- [Activity]
Show every line from the data below that includes "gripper".

Stored data: Begin

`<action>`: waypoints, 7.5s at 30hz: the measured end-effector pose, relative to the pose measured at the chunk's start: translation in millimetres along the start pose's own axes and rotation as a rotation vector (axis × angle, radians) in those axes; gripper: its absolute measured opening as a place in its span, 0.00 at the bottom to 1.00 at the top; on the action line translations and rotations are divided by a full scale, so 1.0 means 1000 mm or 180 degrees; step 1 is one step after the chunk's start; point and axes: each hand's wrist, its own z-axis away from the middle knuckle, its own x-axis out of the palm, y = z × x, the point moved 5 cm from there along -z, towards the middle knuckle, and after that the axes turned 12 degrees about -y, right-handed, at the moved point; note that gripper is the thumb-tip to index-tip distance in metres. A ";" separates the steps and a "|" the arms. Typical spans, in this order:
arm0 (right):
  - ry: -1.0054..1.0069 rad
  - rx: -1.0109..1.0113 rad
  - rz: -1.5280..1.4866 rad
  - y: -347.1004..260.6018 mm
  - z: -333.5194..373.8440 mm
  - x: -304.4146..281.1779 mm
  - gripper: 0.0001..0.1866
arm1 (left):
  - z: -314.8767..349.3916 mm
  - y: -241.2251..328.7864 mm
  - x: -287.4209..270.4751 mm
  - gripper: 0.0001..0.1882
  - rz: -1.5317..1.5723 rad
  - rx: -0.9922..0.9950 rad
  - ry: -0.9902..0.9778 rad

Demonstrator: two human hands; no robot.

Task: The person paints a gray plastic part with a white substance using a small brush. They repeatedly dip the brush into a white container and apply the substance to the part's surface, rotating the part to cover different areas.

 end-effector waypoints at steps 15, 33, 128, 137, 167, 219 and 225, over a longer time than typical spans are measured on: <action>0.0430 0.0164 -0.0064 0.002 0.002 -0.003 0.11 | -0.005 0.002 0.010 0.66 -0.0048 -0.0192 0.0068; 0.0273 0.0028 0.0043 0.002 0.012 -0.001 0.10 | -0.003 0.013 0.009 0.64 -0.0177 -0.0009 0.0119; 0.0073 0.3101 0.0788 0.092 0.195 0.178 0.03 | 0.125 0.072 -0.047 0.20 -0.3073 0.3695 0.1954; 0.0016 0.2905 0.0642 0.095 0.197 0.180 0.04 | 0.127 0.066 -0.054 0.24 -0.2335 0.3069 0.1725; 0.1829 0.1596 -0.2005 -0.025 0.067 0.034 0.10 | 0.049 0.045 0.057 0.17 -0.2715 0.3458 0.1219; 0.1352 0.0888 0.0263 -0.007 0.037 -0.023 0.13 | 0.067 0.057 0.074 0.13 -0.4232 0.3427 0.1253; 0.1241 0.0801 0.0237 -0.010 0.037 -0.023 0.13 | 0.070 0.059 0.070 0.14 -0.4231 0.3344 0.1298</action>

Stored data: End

- [Result]
`<action>`: waypoints, 7.5s at 30hz: the measured end-effector pose, relative to the pose measured at the chunk's start: translation in millimetres along the start pose's own axes and rotation as a rotation vector (axis × angle, radians) in those axes; gripper: its absolute measured opening as a place in its span, 0.00 at the bottom to 1.00 at the top; on the action line translations and rotations are divided by a full scale, so 1.0 means 1000 mm or 180 degrees; step 1 is one step after the chunk's start; point and axes: each hand's wrist, its own z-axis away from the middle knuckle, its own x-axis out of the palm, y = z × x, the point moved 5 cm from there along -z, towards the middle knuckle, and after that the axes turned 12 degrees about -y, right-handed, at the moved point; note that gripper is the thumb-tip to index-tip distance in metres. A ";" separates the steps and a "|" the arms. Typical spans, in this order:
  - gripper: 0.0001..0.1866
  - gripper: 0.0001..0.1882

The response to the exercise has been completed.